The awards show that when reference is made to an Incoterms rule, the parties or the arbitrators are usually seeking to define obligations relating to the delivery of goods, the moment at which the risks are transferred from the seller to the buyer, obligations [Page48:] concerning the transport of the goods,30 and costs. This is not surprising, as the chief purpose of the Incoterms rules is to define the mutual obligations of the parties to the legal operation constituted by a sale.

The legal concept of delivery is the essential component of any Incoterms rule. The transfer of the risks and costs relating to the sale are organized around this concept. The place of delivery becomes the 'critical point': the seller bears the risks and the costs relating to the goods until they reach the place of delivery. It may sometimes be difficult to determine the place of delivery if the means used for transporting the goods (e.g. an oil or gas pipeline) is not expressly mentioned by the Incoterms rules as a possible means of transport. 31 The buyer has an obligation to take delivery of the goods.32 Besides having a geographical aspect, delivery is also subject to a time factor. This factor is twofold, in that it specifies above all the moment of delivery and secondarily the period allowed for delivery.

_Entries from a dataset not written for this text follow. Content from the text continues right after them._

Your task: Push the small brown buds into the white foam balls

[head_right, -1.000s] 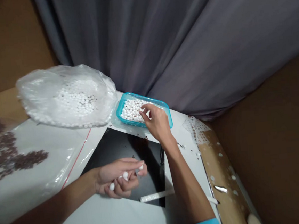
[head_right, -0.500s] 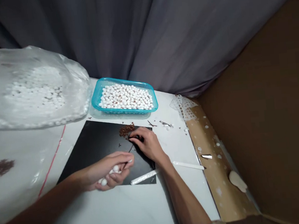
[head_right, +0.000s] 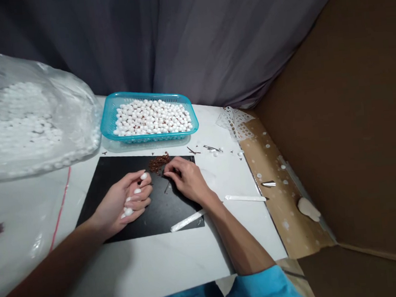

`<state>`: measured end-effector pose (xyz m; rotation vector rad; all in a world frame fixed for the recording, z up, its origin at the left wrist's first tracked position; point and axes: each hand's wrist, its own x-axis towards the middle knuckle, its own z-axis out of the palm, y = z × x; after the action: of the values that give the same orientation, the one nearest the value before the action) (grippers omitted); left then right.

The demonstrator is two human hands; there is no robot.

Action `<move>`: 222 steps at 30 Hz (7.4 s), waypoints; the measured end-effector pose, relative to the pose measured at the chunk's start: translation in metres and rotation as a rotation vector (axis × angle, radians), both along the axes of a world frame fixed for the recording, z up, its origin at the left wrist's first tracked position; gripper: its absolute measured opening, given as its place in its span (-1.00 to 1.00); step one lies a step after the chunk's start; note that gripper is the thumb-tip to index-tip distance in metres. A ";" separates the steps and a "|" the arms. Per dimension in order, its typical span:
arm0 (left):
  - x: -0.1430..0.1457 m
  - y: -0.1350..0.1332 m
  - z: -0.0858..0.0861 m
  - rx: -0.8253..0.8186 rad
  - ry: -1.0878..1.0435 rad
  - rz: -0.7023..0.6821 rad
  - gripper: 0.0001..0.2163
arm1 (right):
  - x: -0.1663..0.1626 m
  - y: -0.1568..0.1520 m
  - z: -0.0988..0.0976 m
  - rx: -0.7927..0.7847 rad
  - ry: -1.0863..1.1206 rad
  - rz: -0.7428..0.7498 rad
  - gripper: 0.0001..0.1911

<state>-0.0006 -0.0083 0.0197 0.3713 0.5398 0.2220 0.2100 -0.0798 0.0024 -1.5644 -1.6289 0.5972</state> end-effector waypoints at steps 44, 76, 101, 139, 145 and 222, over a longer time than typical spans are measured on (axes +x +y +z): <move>0.004 -0.009 -0.006 0.234 0.144 -0.099 -0.48 | -0.021 -0.004 0.010 -0.120 0.700 0.210 -0.75; 0.010 -0.019 -0.011 0.400 0.287 -0.099 -0.38 | -0.026 -0.006 0.010 -0.103 0.640 0.116 -0.75; 0.005 -0.016 -0.004 0.350 0.208 -0.034 -0.45 | -0.031 -0.006 0.015 -0.045 0.550 0.096 -0.86; 0.007 -0.022 -0.014 0.029 -0.040 -0.203 -0.57 | 0.029 0.024 -0.014 -0.030 0.026 -0.125 -0.78; 0.009 -0.024 -0.010 0.053 0.045 -0.291 -0.64 | 0.017 0.023 -0.018 0.002 -0.044 -0.148 -0.87; 0.016 -0.024 -0.010 0.395 0.213 -0.101 -0.44 | -0.015 -0.009 0.019 -0.159 0.552 0.153 -0.79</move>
<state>0.0155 -0.0319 0.0096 0.8105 0.6856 0.1917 0.1946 -0.0893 0.0217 -1.2363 -1.3034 1.1500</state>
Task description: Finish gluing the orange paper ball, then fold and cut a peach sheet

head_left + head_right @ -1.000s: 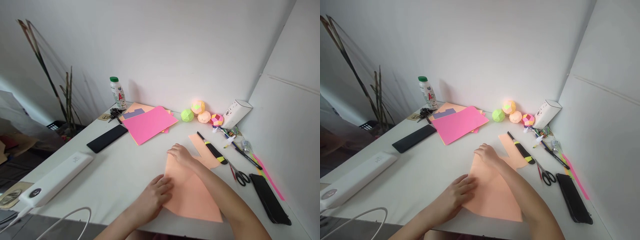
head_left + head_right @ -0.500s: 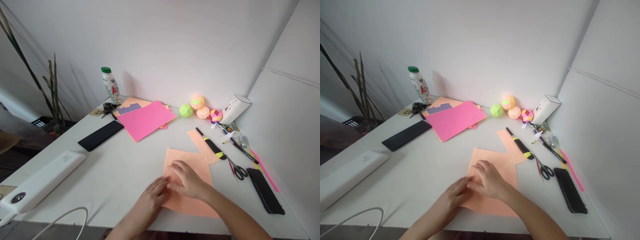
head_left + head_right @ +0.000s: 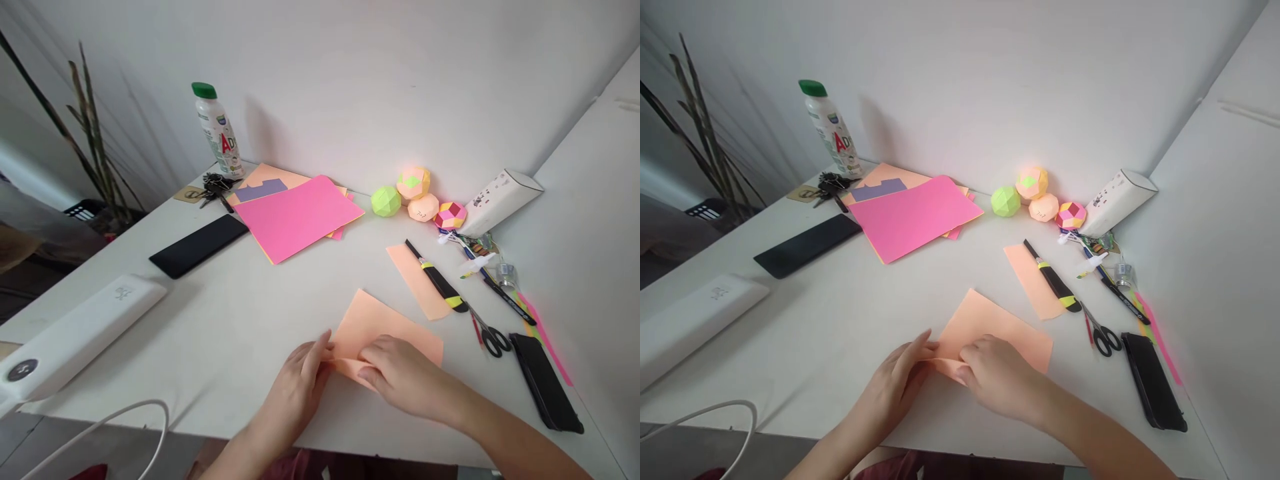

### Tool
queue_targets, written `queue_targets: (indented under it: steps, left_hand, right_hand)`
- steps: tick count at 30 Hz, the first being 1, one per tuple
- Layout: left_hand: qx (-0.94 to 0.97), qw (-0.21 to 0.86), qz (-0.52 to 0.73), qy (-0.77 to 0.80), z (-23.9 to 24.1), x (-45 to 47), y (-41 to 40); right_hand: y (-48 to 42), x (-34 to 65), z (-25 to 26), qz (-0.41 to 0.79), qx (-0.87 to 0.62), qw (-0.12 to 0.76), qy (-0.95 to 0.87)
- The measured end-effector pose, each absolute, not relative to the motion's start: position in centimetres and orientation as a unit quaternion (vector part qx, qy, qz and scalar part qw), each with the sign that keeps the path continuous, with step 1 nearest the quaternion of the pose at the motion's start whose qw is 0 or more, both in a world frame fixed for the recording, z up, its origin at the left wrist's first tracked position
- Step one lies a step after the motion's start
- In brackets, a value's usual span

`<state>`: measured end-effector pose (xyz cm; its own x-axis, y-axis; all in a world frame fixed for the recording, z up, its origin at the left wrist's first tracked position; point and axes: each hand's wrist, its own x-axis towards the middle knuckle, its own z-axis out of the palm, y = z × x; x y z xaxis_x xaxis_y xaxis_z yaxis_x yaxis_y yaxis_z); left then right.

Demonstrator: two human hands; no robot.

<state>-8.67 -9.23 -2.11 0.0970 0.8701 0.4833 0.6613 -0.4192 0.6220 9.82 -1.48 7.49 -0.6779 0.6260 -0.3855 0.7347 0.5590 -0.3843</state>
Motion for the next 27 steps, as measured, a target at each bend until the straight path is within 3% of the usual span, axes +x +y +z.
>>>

The Incoterms rules contemplate two kinds of risks: on the one hand, those linked to the goods (partial or total loss, damage, failure to comply with obligations relating to customs clearance), 33 and on the other hand, those linked to the transport (delay 34, increase in the price of transport, etc.).35 If the delivery has not taken place, for instance because the goods have not been placed at the disposal of the buyer36 or have been refused by the buyer due to an alleged lack of conformity with the contractual specifications,37 the seller continues to bear the risks. The risks linked to the goods can be transferred only if the goods have been identified as being the contract goods and are in conformity with38 what is stipulated in the sales contract with respect both to quality and quantity.39

Another purpose of the Incoterms rules is to allocate the costs relating to a sale, e.g. those concerning the goods (delivery40, transport,41 customs clearance)42 and the obligation to render assistance and provide insurance.43

Both the awards studied and commercial practice show that the Incoterms rules are frequently regarded as defining only those obligations that relate to the price of a sale. They are often described as price clauses and included in the clause of the contract that deals with the price.44 Some parties seek to limit the role of the Incoterms rules to that of a yardstick for fixing the sales price45, and to exclude from the set of legal [Page49:] conditions established by the term the other obligations that form part of the rule in question, such as those relating to the transfer of risks.46

Awards also often note that the scope of an Incoterms rule has been exceeded. For instance, the traditional, so-called 'maritime' terms have been used for multimodal transport47 or for transporting containerized goods, which is contrary to ICC's recommendations.

Another practical difficulty is without doubt the use of the Incoterms rule stipulated in a sales contract to govern obligations arising from ancillary contracts.

A particular source of difficulty lies in the additions that contracting parties introduce into Incoterms rules.48 Contractual provisions must be interpreted in relation to each other and in accordance with the principle that special provisions derogate from general provisions (specialia generalibus derogant). Hence, arbitral tribunals will consider that any individual changes made to the texts of the Incoterms rules will override the latter.49

What one most often sees is a change to the obligations governed by the Incoterms rule, reflecting the parties' wish to make this rule more precise without necessarily departing from the Incoterms. For instance, it may be stated that a given vessel shall be used or that the chosen vessel shall take a given shipping route.50 Insurance cover can be extended either by setting the amount insured higher than the minimum cover provided in the Incoterms rules, or by taking into account certain parts of the transport not normally included in the minimum insurance obligation established by the commercial term.51 Such changes can upset the legal arrangement established by the chosen term and cause the sale to become subject to an Incoterms rule not initially contemplated by the parties to the contract.52 A typical problem, which accounts for a large part of the difficulties in applying the Incoterms rules, concerns the interpretation of the so-called 'C group' Incoterms rules. Where these rules have been specified, if the parties have placed upon the seller an obligation relating to the performance of the contract of transport in the country of destination, were they wanting to modify only the transfer of costs or also the transfer of risks?53 Another example is the opportunity agreed or alleged to have been given to the seller, whose delivery obligations are performed at the departure point, i.e. in the country of exportation, to inspect the goods at their destination to ascertain their conformity.54 These are examples of situations in which the parties have sought to alter the content of a term. Such changes are usually referred to as variants and they have been regarded variously by ICC in the different versions of the Incoterms rules. 55[Page50:]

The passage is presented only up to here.